Момемуры | страница 43
Когда она вышла, мы разговорились о том доме, который у каждого только один, куда тянет вернуться, а все остальное лишь сублимация. Возможно поэтому великий и несчастный Кобак (находившийся тогда в зените славы и не ведавший о том, что последняя изданная им книга оттолкнет от него почти всех читателей и издателей) жил только в отелях, годами не обзаводясь ничем своим. Я рассказал, как встретил однажды его в шикарных апартаментах слишком дорогой гостиницы, где он занимал чуть ли не целый этаж и где, однако, не было ни одного отпечатка живого или жилого, вроде маслянистого лунообразного пятна на обоях под лампой, оставленного прислонявшимся затылком. Как в целлофане.
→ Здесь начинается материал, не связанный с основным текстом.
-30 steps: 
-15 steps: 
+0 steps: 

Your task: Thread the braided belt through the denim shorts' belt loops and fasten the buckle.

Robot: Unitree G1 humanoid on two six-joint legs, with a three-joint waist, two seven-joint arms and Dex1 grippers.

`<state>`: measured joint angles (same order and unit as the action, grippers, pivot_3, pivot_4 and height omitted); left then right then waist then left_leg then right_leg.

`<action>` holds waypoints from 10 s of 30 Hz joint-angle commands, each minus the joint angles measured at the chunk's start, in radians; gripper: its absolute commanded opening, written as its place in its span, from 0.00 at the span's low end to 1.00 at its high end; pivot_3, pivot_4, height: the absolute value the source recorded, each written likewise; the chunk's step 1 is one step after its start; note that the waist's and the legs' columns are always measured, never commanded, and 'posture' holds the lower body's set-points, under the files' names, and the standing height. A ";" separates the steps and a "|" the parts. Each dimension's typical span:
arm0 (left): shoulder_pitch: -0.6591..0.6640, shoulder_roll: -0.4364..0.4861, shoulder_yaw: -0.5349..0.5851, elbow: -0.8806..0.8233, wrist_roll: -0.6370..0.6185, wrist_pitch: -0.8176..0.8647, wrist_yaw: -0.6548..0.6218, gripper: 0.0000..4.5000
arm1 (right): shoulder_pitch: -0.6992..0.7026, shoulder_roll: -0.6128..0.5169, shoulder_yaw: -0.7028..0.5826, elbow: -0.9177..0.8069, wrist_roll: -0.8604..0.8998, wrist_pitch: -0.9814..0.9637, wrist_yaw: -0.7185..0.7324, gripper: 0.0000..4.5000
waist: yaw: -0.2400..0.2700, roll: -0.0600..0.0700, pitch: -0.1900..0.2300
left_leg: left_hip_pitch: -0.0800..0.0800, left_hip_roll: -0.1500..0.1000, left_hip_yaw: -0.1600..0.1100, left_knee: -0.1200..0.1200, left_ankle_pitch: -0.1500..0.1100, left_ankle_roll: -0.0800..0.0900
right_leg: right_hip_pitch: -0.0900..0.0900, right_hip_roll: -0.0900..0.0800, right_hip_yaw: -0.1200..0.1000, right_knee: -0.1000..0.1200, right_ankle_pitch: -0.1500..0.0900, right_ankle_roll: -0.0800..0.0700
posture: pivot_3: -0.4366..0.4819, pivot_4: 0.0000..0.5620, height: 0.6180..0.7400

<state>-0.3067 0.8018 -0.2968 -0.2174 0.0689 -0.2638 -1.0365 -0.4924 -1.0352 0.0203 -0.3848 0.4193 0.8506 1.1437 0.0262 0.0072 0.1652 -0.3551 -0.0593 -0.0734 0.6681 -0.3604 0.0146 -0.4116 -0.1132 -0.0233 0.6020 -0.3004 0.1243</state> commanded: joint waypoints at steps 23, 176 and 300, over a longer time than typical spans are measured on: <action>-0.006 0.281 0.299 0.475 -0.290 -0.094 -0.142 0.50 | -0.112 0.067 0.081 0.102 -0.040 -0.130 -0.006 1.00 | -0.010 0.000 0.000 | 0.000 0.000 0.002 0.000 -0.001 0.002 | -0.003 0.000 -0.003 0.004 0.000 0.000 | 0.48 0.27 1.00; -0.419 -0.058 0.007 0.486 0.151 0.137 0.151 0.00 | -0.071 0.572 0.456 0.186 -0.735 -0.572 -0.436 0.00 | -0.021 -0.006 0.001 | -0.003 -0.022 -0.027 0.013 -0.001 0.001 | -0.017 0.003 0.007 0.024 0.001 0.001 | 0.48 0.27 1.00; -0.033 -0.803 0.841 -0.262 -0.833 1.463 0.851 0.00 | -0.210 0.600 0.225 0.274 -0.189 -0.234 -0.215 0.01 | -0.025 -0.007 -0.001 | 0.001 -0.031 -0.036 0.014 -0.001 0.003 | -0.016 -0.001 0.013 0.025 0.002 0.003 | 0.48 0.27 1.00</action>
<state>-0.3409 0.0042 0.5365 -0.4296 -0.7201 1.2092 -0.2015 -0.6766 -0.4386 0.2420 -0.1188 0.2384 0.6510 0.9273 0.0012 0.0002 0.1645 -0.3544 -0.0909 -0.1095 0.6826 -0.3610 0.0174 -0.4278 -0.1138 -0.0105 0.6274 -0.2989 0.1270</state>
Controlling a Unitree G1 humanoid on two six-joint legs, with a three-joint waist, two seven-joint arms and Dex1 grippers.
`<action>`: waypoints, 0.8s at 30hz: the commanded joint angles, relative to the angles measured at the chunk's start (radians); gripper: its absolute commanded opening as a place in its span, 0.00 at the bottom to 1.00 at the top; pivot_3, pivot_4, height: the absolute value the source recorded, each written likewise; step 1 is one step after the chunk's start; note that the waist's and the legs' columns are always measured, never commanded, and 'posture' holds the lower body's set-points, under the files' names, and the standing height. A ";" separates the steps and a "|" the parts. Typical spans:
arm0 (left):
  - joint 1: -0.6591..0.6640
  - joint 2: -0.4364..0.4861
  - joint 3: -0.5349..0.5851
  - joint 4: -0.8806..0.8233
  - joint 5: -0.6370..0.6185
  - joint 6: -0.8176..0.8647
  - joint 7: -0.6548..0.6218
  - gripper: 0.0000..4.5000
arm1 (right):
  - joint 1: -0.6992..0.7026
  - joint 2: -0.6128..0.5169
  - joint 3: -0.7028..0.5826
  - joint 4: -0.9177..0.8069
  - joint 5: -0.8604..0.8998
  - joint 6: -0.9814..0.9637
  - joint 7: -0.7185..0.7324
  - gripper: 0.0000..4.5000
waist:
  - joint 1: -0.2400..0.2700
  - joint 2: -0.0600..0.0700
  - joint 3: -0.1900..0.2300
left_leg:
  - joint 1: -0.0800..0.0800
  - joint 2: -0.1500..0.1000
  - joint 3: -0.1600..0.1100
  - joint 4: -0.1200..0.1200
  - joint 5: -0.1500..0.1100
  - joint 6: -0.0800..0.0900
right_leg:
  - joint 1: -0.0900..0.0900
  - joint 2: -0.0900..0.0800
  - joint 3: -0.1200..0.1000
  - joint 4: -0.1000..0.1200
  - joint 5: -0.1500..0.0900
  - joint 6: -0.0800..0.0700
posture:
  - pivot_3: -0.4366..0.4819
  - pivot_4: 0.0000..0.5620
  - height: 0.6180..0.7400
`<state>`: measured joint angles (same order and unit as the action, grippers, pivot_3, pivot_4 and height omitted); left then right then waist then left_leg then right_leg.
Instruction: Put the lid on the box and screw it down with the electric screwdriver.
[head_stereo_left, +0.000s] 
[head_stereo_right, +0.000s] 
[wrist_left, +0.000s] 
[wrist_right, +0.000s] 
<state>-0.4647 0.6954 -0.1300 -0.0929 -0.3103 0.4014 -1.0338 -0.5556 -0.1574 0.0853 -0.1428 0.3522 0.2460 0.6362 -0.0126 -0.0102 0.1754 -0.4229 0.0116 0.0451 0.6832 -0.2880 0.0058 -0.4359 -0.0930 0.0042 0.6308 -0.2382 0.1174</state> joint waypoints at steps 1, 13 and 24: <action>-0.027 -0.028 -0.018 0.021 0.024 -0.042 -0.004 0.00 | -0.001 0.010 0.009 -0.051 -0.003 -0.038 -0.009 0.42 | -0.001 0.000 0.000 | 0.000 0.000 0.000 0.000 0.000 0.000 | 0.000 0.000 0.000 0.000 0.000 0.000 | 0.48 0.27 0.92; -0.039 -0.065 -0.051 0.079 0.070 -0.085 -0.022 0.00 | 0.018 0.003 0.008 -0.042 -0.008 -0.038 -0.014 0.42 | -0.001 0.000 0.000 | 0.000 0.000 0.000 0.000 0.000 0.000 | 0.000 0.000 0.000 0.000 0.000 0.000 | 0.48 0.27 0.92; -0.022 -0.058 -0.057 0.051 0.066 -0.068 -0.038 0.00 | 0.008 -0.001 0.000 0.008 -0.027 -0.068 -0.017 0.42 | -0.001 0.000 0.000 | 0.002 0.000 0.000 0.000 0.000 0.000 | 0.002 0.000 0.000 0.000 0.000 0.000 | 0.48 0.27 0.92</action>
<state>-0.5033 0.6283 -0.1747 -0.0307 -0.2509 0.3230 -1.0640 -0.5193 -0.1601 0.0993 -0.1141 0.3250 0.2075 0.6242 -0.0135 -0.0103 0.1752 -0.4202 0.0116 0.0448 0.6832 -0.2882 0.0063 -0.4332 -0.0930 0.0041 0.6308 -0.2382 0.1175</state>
А потом в цепи неясных ассоциаций припомнил, как в тот день в Рамос-Мехиа, когда я, глядя на несколько понурый вид Бартона, спросил, где Алменэску, он ответил: “Нету, приехал муж, сказал, что плохо себя ведет, завязал в узелок и увез”.
Мы встречались с ним в общей сложности раз пять-семь, пока эти беседы, слишком умные, длинные и серьезные (как прустовский период), чтобы иметь хоть отдаленный привкус приятельских отношений, не перестали меня занимать. После “Акрополя” Бартон был озабочен тем, что издательства разрывали ранее заключенные с ним договоры, выплатив аванс, но нагрев на какие-то там тысячи, а я к тому времени не заработал литературой ни песо, да и не хотел зарабатывать — слишком многое было разным, и я уходил вбок и в сторону (что одно и тоже), вспоминая все реже и реже, обретая новых знакомых и собеседников, брел по какой-то аллее, обсаженной деревьями с редкой кроной, с роением пятен света и тени на красноватом и сыром песке, потом заворачивал, растительность менялась прямо на глазах, скромный скандинавский ландшафт заменялся экзотической флорой, а тени становились круглей и короче, пока однажды, переписывая все из старой записной книжки в новую, не оставил на вторую букву алфавита пустое место. И только впоследствии, заходя в соседнюю подворотню, у цветочной лавки, где жил новый колониальный обериут, иногда вспоминал, что анфилада проходных дворов с гулким и сырым эхом подворотен кончалась темной лестницей, кажется, на втором этаже переход на другую лестницу, и из-за двери уже лаяла и скребла коленкор собака, а ты...»
Что ж — как это ни грустно — попытаемся поверить: встреча поколений — встреча двух цивилизаций. Но вот последний отрывок из синей записной книжки.
«Я позвонил ей в один пустой столичный вечер, никуда не поехав и маясь от пустоты чужой квартиры, одурев от работы, чтения западных журналов и “Ювелирного озера” г-на Сократова в “Отклике”, от которого стоял оловянный привкус во рту и шум керосинового прибоя в раздраженных перепонках. Набирая номер, я разглядывал “Мисс-октябрь” — блондинистую нью-йоркскую блядушку в розовой пене, выглядывающую из изумрудного глянцевого омута обложки затрепанного “Плей-боя” на столике. Позвонил, ибо уже несколько лет не давали покоя (хотя покой, пожалуй, слишком, — так, небольшая заноза) валяющиеся где-то там у Алменэску те мои убогие тексты, все остальные экземпляры которых я хищно выследил и тут же уничтожил. Забрать и лишить жизни. Не очень удобно, но надо. Гудки, гудки, никого нет дома, мотается по каким-нибудь делам, ее недавно избрали почетным членом американской Академии наук, и она тотчас написала вдохновенные вирши в защиту уже колониального академика — раздался щелчок, и тоненько: “Алле! Алле! Слушаю!” Сдержанно напомнил о себе, высказал просьбу. Возможно, она меня не узнала (немудрено) и не поняла, кто и зачем звонит, или по другой причине на нее нашла волна тихой истерики, в результате чего на меня обрушился какой-то ласково-идиотический бред. Про какие-то ключи, которые она потеряла и теперь не знает, что делать. Перемежая тему ключей с восторгом ненужной благодарности явно не по тому адресу. Я слушал, слушал, затем невнятно извинился и, ощущая, как прогнулась душа от осевшей грусти, тихо повесил трубку».